» PROBLEM REQUIREMENTS:
Give back an exact copy of the listing that follows, without the pictures.

» DATA EXTRACT:

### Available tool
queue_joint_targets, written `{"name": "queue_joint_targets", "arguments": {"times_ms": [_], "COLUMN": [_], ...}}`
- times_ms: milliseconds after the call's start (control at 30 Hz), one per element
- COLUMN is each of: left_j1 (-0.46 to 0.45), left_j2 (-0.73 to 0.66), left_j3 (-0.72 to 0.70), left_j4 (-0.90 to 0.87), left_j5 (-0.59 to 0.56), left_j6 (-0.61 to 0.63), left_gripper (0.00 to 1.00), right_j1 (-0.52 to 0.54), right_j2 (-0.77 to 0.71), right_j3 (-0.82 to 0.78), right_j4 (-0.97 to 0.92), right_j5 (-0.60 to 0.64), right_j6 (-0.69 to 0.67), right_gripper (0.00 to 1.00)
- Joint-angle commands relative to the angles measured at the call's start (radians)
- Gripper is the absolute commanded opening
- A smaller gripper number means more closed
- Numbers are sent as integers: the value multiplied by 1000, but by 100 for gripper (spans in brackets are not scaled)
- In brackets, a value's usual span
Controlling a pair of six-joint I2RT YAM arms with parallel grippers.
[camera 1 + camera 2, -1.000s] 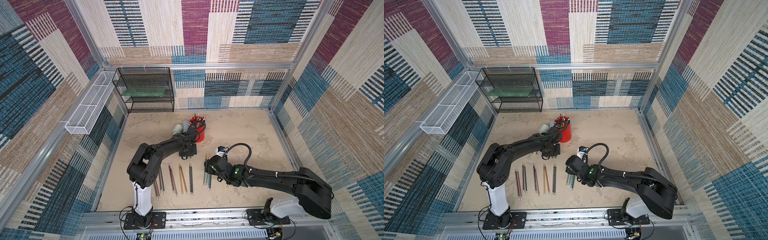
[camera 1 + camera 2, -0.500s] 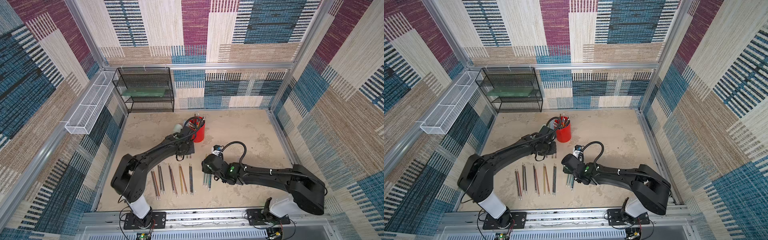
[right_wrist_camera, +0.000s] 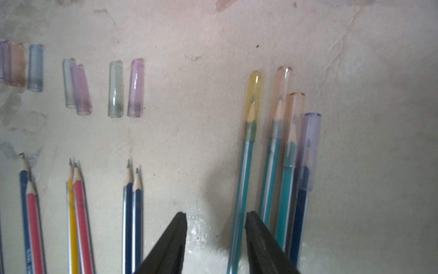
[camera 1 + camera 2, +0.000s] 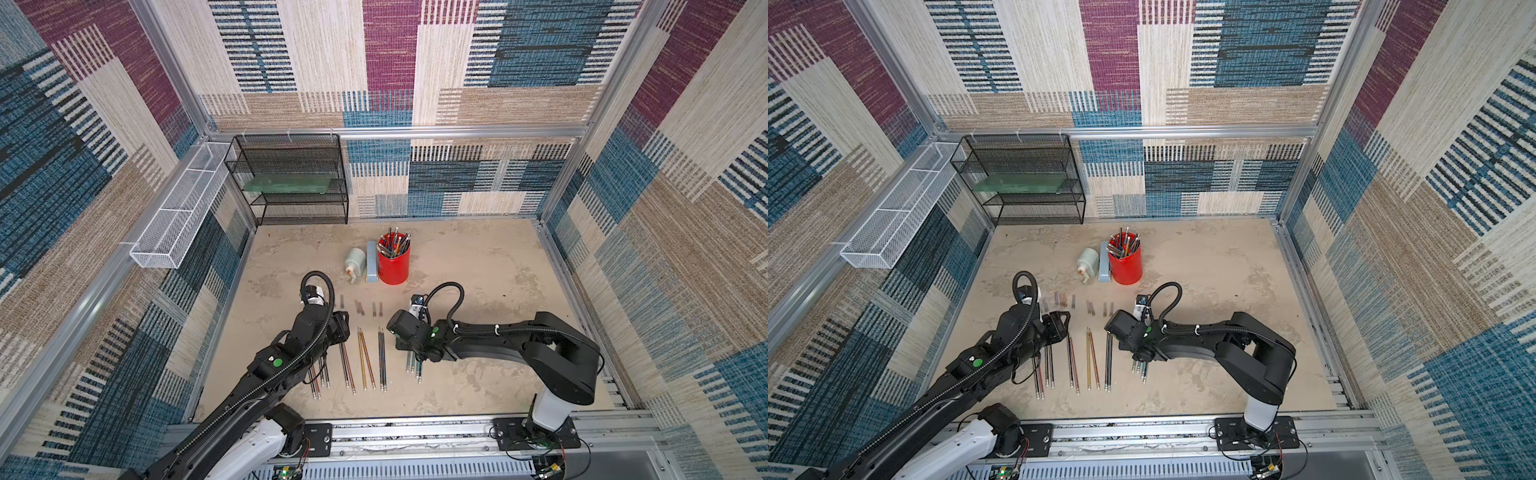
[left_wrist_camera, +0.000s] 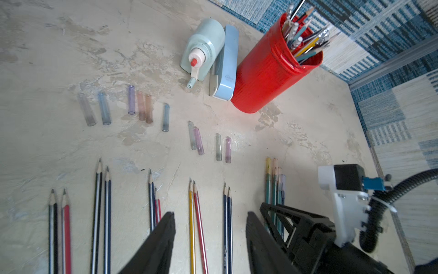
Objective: Remove the protective cover of the pencils
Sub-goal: Pick up the pencil from the center of the board.
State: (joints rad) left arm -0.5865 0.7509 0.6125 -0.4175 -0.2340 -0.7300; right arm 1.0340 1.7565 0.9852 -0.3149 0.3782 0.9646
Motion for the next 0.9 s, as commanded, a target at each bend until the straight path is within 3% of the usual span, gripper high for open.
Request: {"name": "queue_joint_targets", "arguments": {"times_ms": [0,367,700,867], "left_j1": [1,1,1,1], "left_j2": [-14,-3,19,37], "left_j3": [-8,-4,1,12], "left_j4": [3,7,24,20], "left_j5": [-29,-10,-5,-11], "left_j6": [-16,-32,-35,-58], "left_gripper": [50,48,50,61], "right_j1": [1,1,40,43], "right_j2": [13,74,101,103], "right_j3": [10,55,85,94], "right_j4": [-36,-84,-123,-123], "right_j5": [41,65,91,93], "right_j6": [24,33,49,48], "right_gripper": [46,43,30,25]}}
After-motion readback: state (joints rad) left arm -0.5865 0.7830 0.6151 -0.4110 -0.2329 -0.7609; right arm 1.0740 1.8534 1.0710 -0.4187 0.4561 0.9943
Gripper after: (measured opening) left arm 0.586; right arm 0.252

» RESULT OF THIS TASK:
### Available tool
queue_joint_targets, written `{"name": "queue_joint_targets", "arguments": {"times_ms": [_], "COLUMN": [_], ...}}`
- times_ms: milliseconds after the call's start (control at 30 Hz), one per element
- COLUMN is each of: left_j1 (-0.46 to 0.45), left_j2 (-0.73 to 0.66), left_j3 (-0.72 to 0.70), left_j4 (-0.90 to 0.87), left_j5 (-0.59 to 0.56), left_j6 (-0.61 to 0.63), left_gripper (0.00 to 1.00), right_j1 (-0.52 to 0.54), right_j2 (-0.77 to 0.71), right_j3 (-0.82 to 0.78), right_j4 (-0.97 to 0.92), right_j5 (-0.60 to 0.64), right_j6 (-0.69 to 0.67), right_gripper (0.00 to 1.00)
- Joint-angle commands relative to the angles measured at the call's start (radians)
- Gripper is the absolute commanded opening
- A smaller gripper number means more closed
- Numbers are sent as integers: the value multiplied by 1000, but by 100 for gripper (spans in brackets are not scaled)
- In brackets, a value's usual span
Controlling a pair of six-joint I2RT YAM arms with parallel grippers.
[camera 1 + camera 2, -1.000s] 
[camera 1 + camera 2, -0.500s] 
[right_wrist_camera, +0.000s] 
[camera 1 + camera 2, +0.000s] 
[left_wrist_camera, +0.000s] 
Objective: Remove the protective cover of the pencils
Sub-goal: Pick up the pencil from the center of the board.
State: (joints rad) left arm -0.5865 0.7509 0.6125 -0.4175 -0.2340 -0.7300; right arm 1.0340 1.7565 0.9852 -0.3149 0.3782 0.9646
Motion for the next 0.9 s, as commanded, a target at each bend until the straight path is within 3% of the usual span, gripper high for open.
Request: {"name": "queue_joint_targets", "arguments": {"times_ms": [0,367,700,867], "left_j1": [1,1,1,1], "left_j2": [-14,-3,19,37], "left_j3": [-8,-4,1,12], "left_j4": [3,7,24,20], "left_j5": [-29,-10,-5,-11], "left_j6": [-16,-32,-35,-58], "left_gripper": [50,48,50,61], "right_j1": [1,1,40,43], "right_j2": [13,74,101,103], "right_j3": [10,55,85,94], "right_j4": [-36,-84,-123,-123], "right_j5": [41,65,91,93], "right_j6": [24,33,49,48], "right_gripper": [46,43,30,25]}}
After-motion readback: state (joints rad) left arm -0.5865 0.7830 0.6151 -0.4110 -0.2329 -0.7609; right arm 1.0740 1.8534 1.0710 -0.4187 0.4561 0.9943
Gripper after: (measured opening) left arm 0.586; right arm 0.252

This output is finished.